| REQUIREMENT |
Once a line is found to contain "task", copy it out of the listing.

| RECORD SET |
----------------
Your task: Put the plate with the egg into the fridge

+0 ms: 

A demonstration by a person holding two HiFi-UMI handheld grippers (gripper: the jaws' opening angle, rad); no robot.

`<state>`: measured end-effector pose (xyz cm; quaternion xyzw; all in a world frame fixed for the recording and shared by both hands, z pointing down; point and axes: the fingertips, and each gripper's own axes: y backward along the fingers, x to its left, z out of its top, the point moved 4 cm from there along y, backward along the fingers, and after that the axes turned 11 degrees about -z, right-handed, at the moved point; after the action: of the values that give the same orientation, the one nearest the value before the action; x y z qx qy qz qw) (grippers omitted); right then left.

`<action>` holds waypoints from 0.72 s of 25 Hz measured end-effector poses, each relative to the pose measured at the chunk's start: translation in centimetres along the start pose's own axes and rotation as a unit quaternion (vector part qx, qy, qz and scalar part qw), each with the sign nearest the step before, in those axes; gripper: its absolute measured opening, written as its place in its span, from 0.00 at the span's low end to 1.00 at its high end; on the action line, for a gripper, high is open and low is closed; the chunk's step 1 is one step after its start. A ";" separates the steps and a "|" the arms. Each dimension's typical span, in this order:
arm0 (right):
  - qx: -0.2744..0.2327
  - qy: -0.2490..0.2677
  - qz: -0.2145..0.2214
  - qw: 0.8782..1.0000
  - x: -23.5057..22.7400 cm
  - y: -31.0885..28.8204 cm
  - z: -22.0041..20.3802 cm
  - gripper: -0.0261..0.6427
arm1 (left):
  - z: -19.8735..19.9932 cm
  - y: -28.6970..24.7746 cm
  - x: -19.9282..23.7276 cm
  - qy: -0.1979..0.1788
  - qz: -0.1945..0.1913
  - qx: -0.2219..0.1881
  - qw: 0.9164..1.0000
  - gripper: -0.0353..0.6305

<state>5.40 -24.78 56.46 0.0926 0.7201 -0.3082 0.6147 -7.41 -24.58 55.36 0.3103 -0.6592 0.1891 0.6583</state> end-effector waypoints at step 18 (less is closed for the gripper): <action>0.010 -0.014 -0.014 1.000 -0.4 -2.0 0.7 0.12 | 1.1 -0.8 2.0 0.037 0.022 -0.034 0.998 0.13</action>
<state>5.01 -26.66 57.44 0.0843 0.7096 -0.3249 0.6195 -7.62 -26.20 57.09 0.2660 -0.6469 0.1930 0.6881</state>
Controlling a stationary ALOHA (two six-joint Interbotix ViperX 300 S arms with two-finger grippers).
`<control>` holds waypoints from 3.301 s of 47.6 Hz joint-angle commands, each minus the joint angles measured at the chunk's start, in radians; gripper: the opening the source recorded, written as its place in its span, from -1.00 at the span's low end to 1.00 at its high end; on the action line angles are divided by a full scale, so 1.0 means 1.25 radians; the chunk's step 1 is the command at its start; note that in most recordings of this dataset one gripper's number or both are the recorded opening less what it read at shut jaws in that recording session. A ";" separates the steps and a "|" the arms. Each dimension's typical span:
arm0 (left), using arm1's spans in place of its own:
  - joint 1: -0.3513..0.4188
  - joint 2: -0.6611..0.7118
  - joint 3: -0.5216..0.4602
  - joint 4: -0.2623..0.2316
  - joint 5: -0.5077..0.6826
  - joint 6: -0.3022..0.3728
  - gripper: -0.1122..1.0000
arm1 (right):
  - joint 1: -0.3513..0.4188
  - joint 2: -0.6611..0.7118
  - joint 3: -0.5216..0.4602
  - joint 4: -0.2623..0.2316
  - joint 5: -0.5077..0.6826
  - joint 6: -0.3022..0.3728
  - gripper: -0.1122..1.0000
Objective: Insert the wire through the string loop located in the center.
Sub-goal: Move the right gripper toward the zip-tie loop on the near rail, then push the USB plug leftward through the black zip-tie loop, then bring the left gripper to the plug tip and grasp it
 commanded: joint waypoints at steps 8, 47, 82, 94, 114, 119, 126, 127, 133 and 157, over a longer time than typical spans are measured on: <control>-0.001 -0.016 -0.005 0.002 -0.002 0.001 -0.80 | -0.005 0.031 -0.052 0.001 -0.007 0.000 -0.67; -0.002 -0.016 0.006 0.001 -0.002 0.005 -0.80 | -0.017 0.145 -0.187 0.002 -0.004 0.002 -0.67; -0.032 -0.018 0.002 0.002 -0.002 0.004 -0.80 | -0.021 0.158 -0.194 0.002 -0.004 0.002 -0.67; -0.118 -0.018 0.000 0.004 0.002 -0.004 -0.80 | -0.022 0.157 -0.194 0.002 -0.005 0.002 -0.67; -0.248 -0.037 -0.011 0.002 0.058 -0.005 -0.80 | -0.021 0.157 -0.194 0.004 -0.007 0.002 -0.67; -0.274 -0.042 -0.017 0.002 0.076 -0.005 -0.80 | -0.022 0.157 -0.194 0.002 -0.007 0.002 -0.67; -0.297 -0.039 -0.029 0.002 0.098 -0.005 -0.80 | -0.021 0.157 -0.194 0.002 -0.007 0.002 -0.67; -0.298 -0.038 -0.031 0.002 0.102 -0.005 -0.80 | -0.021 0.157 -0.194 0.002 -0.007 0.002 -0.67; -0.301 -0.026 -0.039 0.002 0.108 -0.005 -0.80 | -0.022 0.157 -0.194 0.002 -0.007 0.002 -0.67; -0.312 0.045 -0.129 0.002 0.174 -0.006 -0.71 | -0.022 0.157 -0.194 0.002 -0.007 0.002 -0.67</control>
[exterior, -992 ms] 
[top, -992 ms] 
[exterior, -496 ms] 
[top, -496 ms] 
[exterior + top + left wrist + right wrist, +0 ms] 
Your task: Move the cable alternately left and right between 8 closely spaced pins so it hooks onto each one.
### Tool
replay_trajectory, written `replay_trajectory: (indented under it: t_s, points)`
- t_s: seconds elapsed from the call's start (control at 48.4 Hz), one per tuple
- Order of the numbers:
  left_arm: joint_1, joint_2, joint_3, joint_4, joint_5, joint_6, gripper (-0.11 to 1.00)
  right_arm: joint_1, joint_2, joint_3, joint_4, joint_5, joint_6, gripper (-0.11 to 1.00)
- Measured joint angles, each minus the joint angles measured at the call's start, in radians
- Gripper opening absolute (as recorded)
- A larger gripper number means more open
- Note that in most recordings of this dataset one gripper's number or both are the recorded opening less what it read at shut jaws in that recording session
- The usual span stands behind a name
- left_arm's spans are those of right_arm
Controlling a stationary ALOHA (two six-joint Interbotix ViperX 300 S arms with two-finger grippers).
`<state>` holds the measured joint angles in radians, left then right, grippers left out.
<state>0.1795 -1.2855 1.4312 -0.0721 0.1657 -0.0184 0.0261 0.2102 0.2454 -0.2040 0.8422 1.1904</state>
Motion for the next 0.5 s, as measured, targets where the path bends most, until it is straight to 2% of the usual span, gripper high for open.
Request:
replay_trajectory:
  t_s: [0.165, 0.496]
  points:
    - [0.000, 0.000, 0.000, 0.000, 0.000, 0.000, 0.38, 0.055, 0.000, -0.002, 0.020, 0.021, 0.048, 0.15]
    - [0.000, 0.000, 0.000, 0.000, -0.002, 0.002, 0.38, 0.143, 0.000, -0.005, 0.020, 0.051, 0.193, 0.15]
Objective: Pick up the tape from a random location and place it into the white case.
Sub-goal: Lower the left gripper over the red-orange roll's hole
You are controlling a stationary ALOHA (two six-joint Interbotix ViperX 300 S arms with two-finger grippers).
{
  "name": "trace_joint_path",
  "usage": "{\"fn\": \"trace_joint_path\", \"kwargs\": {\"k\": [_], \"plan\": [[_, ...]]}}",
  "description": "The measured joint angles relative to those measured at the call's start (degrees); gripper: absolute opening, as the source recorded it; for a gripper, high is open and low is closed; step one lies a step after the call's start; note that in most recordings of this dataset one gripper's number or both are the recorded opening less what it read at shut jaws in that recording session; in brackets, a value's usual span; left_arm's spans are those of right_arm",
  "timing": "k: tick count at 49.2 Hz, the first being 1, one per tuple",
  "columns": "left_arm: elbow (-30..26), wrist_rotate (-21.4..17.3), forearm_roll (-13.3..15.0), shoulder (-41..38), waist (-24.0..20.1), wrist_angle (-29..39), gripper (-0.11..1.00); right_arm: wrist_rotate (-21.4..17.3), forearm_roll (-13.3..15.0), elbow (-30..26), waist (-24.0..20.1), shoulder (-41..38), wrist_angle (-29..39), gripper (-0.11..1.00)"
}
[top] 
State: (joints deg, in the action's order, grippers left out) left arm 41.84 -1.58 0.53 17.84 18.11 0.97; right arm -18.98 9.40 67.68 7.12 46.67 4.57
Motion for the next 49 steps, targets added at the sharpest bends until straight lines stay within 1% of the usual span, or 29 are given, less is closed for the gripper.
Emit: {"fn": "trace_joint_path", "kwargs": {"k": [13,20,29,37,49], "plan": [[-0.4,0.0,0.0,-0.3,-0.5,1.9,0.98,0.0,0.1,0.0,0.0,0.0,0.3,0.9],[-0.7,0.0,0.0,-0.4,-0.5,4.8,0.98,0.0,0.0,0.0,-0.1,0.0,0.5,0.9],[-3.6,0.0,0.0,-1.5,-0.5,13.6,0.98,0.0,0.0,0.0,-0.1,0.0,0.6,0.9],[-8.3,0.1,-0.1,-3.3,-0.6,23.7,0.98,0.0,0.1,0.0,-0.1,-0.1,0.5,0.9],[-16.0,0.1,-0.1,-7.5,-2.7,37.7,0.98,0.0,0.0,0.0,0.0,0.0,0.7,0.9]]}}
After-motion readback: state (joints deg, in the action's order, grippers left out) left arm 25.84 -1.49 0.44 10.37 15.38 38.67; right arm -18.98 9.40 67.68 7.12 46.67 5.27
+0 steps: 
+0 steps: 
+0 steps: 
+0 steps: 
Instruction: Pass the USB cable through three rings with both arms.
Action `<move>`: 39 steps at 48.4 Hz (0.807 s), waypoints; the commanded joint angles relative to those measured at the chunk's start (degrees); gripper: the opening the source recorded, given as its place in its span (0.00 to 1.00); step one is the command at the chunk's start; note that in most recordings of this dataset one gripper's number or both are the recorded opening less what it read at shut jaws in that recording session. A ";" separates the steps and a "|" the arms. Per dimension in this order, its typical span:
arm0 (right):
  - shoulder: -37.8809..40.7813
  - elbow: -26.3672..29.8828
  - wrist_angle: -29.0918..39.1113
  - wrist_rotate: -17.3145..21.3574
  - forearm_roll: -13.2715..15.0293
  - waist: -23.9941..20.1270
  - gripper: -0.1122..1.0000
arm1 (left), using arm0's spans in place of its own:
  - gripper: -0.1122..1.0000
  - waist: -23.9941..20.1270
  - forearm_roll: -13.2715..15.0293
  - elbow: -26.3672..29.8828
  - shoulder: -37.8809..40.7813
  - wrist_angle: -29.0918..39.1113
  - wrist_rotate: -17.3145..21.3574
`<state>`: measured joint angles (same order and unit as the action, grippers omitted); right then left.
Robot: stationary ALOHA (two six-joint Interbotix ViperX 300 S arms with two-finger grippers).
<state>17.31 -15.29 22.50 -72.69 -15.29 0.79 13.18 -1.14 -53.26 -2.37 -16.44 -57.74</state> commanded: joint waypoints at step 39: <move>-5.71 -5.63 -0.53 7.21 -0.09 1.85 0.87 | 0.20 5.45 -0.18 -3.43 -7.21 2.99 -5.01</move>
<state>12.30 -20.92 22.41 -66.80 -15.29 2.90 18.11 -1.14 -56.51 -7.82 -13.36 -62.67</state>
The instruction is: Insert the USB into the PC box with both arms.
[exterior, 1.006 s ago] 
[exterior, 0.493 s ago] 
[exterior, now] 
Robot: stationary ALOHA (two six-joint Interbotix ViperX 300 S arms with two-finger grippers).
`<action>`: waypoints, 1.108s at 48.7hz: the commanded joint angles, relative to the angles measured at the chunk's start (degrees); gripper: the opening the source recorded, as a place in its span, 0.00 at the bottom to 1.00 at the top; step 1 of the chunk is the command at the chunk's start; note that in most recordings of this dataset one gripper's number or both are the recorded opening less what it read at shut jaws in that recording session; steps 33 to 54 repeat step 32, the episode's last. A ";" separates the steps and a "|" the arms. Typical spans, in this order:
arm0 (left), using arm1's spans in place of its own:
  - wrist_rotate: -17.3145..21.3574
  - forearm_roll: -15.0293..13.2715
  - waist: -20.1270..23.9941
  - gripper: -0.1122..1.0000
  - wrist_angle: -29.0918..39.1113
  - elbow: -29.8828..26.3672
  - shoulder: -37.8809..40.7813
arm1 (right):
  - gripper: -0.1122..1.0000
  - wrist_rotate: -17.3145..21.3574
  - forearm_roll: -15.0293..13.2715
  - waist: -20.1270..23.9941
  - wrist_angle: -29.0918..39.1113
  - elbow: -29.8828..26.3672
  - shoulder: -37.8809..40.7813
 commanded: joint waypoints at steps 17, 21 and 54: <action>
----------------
| ANSWER SPACE |
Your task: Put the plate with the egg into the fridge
Your task: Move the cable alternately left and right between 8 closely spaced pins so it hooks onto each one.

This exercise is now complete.